En primer lugar, es una simple homonimia, pero que invita a soñar. En segundo lugar, porque siempre me ha gustado esta figura entre dos mundos, político alejado de la política, mártir irónico, avisado, riguroso. Pero sobre todo porque a menudo he pensado que el origen de su martirio no era donde se creía generalmente. A menudo se le ha descrito como un gran defensor de Roma, del matrimonio indisoluble. Yo creo sobre todo, y esto le convierte en precursor de los escritores antitotalitarios, que rechazaba absolutamente la confusión entre la soberanía política y la soberanía espiritual, independientemente de que esta última se basara o no en la idea de Dios. Por eso, el detective que lleva su nombre hace lo que tiene que hacer —revelar la verdad— sin usurpar un lugar que no le corresponde —juzgar en lugar de Dios, lo que hacen la mayoría de los jueces, sin saberlo o sabiéndolo—. Ahora bien, como se suele decir, si la justicia es una virtud, juzgar es un pecado.

El azar preside el crimen, porque no somos máquinas; y es también el azar, una coincidencia, una frase escuchada, lo que permite resolverlo.

François Sureau

Hay un fragmento muy bonito sobre el momento preciso en que se comete un crimen, en que se cruza la línea y todo cambia. «Es el instante lo que hace el crimen. El instante que convierte a un inocente en criminal. Ese instante nunca es el mismo. Por eso cada crimen tiene su color particular. Yo recuerdo los colores». (p. 46). Me gustaría hacerle la pregunta con la que se abre este capítulo: «¿Tiene colores el crimen?».

Sí, claro, como en el soneto de las vocales. Sin embargo, no voy a hacer una tipología. Tienen en común que nunca gustan, que nunca son agradables a la vista. La mayoría de los detectives que me gustan, incluido el mío, nunca los contemplan sin repugnancia. Un asco reprimido en Holmes, vago en Maigret, casi religioso en Poirot, soñador en mi Tomás Moro. Porque es el mayor de los pecados, por supuesto, pero también porque el crimen acaba absorbiendo a su autor, en una especie de posesión, a la vez ontológica y social, que da la impresión de una maldición de la que no se es testigo sin estremecerse.

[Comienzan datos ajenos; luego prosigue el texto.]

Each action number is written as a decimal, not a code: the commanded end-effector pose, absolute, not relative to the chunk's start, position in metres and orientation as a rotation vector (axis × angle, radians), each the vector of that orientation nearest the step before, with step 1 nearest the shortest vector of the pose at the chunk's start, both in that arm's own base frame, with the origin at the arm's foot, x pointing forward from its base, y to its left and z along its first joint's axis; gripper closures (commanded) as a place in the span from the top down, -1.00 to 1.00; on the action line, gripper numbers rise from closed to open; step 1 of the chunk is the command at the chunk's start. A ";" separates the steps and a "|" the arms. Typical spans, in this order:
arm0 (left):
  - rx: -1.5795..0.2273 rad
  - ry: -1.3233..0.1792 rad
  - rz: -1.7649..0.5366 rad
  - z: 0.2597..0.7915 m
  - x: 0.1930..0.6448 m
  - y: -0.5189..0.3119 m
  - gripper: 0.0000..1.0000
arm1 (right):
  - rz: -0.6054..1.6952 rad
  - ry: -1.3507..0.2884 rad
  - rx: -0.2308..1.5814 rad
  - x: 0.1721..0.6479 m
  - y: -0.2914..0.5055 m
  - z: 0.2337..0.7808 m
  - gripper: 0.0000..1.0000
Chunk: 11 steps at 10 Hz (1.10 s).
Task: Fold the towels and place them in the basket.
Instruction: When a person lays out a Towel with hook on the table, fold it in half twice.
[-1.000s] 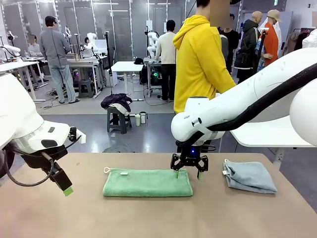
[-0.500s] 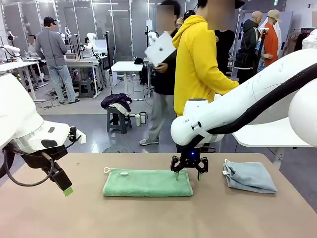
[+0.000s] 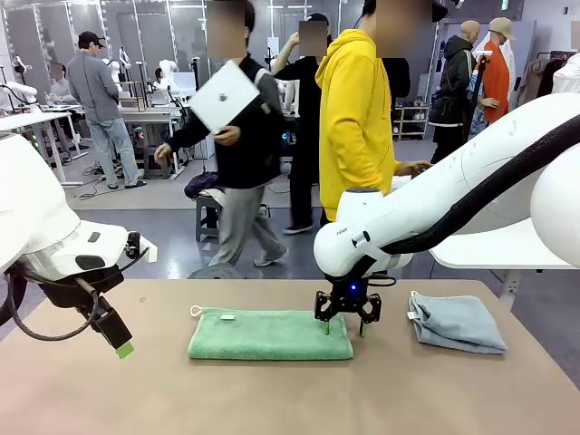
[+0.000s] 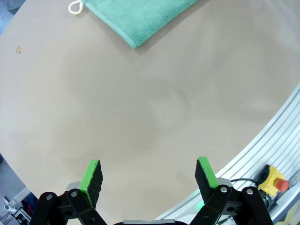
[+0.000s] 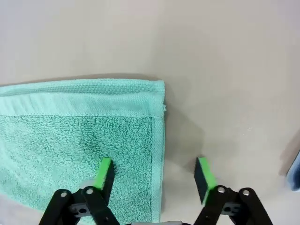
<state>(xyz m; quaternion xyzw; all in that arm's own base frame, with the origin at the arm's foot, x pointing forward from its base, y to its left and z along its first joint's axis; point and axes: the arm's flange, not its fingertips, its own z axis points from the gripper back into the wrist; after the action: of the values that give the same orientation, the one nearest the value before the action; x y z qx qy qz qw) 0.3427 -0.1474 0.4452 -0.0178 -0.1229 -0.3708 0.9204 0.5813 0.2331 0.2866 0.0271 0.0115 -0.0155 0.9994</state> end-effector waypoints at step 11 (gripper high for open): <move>-0.033 -0.262 -0.765 0.444 0.345 -0.148 1.00 | -0.037 -0.042 0.071 0.561 0.230 0.302 -1.00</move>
<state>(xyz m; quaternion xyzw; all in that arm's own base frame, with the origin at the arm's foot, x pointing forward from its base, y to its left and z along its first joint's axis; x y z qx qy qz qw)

Moro declara en la página 64: «Se culpa a Dios por los crímenes de los hombres… y se dice que no hay Dios, cuando más bien habría que ver que no hay hombres». Esto parece resonar con la famosa idea que Dostoievski formula en Los hermanos Karamázov: si Dios no existe, todo está permitido. ¿Qué ocurre cuando, en realidad, «no hay hombres»?

El pecado original es una especie de juego de cartas. Los gobernantes culpan a los gobernados. Los pueblos culpan a sus líderes. Los hombres culpan a Dios. Escribir es dar un paso al lado, y esperar un poco más de discernimiento.